本法案は、企業などの国際的な紛争を調停や仲裁といった裁判に頼らない手段の利用を促すとともに、仲裁と調停の一体的な強化を図るための法案です。
仲裁法の改正は、裁判外紛争解決手続きの適正かつ実効的な解決を図る上で、仲裁廷による仲裁判断までの間に暫定保全措置命令に基づく強制執行を可能とし、最新の国際水準の法整備の推進によりADR(裁判外紛争手続)の利活用促進を図ること。
条約実施法(新法)は、調停に関するシンガポール条約の発効を受けて、日本も条約の締結を予定していることから条約実施のための新法を制定するものであり、裁判所が和解合意に基づく強制執行を決定する制度の創設、国際和解合意や個人紛争以外の商事紛争に係る和解合意に適用されることとなり、条約実施の実効性確保を図ること。
ADR法の改正案は、日本がアジアにおけるビジネス拠点となるためには司法基盤整備が必要との認識のもと、これまで日本では普及が遅れていたADRの整備を行い、国際水準の法整備を行うことで日本企業の海外展開や外資の誘致に寄与することを図るとされています。

この法案の必要性を理解した上で、仲裁の判断(結論)が出た場合、同様の事例を裁判にかけ直すことは出来ない旨、規定されていることから、ADRを利用するにあたっては当事者間の事前合意が重要になります。従って仲裁・ADRと裁判の関係、また民間型ADRと民事調停等の司法型ADR及び行政型ADRの関係について、明示的な規定が必要と指摘するとともに、ADR の普及啓発のため、法テラスと同様にテレビ、ラジオ、新聞などを通じた広報活動を実施するほか、インターネット上の情報提供、裁判所におけるパンフレットの配布など、広報を一層強化すべきと訴え、大臣の認識を問いました。

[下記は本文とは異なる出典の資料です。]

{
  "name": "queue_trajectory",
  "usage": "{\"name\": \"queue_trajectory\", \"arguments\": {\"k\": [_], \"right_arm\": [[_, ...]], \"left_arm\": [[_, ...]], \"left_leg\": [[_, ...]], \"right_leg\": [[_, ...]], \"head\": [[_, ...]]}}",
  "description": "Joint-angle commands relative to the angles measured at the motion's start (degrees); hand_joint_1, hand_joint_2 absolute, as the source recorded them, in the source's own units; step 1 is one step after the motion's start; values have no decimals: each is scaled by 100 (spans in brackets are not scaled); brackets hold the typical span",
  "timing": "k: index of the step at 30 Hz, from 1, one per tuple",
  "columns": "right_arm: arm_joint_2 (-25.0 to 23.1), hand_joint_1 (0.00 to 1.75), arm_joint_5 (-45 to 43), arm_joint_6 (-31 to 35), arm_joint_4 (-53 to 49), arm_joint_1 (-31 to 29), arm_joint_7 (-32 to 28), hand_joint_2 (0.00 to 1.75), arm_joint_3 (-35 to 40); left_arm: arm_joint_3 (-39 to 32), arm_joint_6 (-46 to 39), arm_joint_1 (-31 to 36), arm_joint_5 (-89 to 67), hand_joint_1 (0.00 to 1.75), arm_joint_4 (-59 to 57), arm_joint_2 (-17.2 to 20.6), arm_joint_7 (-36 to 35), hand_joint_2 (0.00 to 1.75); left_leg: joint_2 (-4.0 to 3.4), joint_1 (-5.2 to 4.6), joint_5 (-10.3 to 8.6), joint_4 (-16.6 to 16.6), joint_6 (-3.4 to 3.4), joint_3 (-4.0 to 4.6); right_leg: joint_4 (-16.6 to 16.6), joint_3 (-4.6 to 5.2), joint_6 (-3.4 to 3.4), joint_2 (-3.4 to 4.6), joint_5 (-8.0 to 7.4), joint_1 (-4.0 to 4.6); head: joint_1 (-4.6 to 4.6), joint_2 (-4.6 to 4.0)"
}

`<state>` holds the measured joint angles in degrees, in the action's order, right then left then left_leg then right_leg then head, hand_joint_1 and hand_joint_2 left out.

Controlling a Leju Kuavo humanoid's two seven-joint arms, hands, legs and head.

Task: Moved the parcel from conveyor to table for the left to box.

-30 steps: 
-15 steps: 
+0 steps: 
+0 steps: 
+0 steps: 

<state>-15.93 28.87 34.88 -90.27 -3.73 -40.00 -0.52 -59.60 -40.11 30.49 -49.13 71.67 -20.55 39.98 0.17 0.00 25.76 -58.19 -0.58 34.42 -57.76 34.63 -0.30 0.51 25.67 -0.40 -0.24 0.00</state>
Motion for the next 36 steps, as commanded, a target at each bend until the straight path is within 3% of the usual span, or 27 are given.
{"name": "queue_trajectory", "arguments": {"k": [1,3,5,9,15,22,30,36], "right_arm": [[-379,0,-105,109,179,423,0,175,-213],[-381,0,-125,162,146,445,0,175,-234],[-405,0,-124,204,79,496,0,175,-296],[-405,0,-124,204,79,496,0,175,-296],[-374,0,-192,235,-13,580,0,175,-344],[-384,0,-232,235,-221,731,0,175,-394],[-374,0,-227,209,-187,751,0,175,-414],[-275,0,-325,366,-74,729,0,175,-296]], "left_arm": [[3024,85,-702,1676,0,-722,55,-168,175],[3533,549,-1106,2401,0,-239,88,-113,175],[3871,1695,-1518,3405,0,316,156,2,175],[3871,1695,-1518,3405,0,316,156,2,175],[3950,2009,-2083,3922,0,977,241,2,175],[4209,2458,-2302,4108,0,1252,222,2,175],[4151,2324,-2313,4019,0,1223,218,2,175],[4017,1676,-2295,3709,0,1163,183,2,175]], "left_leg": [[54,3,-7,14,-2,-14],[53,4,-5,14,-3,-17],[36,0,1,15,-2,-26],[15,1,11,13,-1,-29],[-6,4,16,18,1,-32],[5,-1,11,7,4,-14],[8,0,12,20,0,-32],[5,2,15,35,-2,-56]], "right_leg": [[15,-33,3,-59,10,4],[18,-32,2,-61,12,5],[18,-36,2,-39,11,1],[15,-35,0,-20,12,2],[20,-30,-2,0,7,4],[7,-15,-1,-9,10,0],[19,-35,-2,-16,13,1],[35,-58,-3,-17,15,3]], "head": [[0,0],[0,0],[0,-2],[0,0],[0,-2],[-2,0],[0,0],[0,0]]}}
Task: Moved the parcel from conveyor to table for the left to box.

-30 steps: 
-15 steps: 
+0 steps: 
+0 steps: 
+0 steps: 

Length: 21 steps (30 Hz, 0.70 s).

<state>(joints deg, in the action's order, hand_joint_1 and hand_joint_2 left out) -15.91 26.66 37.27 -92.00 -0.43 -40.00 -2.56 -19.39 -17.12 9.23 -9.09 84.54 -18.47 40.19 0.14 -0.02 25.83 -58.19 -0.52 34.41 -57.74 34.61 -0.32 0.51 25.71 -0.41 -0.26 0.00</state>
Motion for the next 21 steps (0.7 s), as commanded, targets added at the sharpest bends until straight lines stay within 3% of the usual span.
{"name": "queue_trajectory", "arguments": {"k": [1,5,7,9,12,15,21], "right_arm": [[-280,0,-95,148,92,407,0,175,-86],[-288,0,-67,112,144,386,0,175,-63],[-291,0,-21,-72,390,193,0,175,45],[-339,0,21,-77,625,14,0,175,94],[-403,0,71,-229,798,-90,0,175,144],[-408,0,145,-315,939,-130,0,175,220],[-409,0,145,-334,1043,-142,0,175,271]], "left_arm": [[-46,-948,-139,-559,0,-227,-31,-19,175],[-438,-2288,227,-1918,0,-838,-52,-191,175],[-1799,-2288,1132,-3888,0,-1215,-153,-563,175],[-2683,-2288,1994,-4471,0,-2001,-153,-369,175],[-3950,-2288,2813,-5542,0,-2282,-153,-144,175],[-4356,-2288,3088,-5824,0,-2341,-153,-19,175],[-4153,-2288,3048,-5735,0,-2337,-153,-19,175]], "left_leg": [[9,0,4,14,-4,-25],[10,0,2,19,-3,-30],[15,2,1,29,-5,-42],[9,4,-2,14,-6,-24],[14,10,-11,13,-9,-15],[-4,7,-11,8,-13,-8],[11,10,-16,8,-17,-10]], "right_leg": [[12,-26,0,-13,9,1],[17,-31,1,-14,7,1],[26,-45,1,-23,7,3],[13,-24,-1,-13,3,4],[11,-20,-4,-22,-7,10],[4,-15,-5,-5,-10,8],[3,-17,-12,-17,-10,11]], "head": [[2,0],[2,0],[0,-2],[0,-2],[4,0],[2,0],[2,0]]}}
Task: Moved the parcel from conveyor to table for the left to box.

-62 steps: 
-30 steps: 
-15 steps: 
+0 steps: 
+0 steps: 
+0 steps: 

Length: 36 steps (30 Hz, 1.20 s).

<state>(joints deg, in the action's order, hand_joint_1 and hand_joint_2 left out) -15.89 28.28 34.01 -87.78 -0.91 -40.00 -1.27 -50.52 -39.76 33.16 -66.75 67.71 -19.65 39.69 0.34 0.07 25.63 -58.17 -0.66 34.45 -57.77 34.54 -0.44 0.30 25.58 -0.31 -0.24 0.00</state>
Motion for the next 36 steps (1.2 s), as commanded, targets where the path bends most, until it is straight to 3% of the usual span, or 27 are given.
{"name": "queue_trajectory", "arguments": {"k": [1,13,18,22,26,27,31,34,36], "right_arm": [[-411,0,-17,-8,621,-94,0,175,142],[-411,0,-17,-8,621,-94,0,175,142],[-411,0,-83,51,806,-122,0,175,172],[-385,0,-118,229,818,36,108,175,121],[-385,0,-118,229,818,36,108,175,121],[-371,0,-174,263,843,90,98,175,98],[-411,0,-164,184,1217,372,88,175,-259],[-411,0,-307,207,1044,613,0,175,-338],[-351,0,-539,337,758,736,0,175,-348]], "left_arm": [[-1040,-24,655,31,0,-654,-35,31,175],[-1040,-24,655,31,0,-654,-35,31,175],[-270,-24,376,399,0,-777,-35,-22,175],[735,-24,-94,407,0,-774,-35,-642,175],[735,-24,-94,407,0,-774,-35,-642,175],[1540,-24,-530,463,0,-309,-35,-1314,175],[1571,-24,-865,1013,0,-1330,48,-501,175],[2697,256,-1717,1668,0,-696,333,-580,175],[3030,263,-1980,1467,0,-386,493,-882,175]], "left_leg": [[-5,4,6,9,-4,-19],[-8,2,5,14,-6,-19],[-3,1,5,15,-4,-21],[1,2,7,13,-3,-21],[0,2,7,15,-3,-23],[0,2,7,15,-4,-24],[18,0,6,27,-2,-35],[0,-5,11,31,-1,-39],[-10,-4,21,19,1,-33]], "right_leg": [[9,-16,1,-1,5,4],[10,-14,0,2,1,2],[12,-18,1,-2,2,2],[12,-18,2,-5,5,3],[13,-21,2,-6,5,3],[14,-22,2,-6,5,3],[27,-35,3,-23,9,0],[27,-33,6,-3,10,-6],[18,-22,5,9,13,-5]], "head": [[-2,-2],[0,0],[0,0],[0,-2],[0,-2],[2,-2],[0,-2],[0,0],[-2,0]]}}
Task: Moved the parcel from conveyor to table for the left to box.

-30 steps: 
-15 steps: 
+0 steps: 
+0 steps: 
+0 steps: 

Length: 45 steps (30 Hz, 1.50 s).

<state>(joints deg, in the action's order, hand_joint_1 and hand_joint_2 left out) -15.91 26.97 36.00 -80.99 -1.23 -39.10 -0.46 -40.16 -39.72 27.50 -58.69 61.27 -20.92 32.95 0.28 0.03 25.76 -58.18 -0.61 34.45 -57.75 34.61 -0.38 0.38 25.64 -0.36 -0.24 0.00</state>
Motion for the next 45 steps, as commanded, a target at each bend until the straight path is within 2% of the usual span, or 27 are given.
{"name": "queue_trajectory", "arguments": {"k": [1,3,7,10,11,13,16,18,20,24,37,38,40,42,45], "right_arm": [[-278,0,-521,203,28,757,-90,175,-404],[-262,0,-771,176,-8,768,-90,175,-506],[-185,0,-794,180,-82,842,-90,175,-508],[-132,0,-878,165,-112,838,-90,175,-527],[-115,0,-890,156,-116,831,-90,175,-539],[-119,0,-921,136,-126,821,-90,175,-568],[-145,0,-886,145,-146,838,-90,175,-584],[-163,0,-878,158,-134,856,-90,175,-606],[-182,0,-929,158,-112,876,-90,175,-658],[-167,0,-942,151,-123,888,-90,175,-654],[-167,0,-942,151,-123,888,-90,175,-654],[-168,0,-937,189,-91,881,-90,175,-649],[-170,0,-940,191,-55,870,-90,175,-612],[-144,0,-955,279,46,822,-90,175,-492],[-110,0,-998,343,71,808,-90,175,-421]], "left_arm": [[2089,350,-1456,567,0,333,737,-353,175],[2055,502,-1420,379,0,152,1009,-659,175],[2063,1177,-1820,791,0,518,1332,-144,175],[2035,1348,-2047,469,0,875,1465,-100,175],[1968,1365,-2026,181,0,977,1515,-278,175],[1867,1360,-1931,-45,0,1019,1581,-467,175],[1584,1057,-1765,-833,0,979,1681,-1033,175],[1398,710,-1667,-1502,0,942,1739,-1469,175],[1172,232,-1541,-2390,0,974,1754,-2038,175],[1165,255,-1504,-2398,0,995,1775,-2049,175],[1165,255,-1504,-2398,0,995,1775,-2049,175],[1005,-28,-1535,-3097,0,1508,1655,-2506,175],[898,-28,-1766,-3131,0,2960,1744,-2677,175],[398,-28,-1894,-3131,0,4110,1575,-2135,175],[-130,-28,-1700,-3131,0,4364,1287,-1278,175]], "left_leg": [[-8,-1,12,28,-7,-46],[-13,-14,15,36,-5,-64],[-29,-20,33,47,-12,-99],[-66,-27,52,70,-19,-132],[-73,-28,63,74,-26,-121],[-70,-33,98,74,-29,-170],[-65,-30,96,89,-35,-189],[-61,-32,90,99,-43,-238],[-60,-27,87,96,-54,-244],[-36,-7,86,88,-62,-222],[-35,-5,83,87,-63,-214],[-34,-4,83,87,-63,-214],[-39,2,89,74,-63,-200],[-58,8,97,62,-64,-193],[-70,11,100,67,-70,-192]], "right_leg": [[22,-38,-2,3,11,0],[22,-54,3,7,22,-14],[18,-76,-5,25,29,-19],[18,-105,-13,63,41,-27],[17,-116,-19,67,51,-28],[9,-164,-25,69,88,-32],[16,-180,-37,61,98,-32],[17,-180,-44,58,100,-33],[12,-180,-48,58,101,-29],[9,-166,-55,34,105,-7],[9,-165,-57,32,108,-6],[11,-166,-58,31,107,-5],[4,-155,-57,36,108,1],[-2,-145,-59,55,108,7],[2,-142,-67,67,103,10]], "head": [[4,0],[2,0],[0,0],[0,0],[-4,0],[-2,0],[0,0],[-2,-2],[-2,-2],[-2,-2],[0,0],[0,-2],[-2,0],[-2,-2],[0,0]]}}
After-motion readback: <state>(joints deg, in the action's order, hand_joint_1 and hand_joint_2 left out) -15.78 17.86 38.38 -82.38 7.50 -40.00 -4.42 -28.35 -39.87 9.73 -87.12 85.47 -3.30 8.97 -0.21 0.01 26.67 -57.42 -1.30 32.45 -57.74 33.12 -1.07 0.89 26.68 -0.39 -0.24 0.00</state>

大臣は、国際仲裁等を利用することのメリットや裁判との違いについて解説したパンフレットを作成し配布をしているが、本法案により創設された制度が適切に実施・運用されることで紛争の実情に即した迅速、適正かつ実効的な解決が図られるよう引き続き効果的な情報提供をしてまいる。またADRが国民にとって紛争解決の選択肢として広く利用していただけるよう必要な取り組みを積極的に進めていきたいと応じました。

※本法案は4月21日、国民民主党をはじめ賛成多数で成立しました。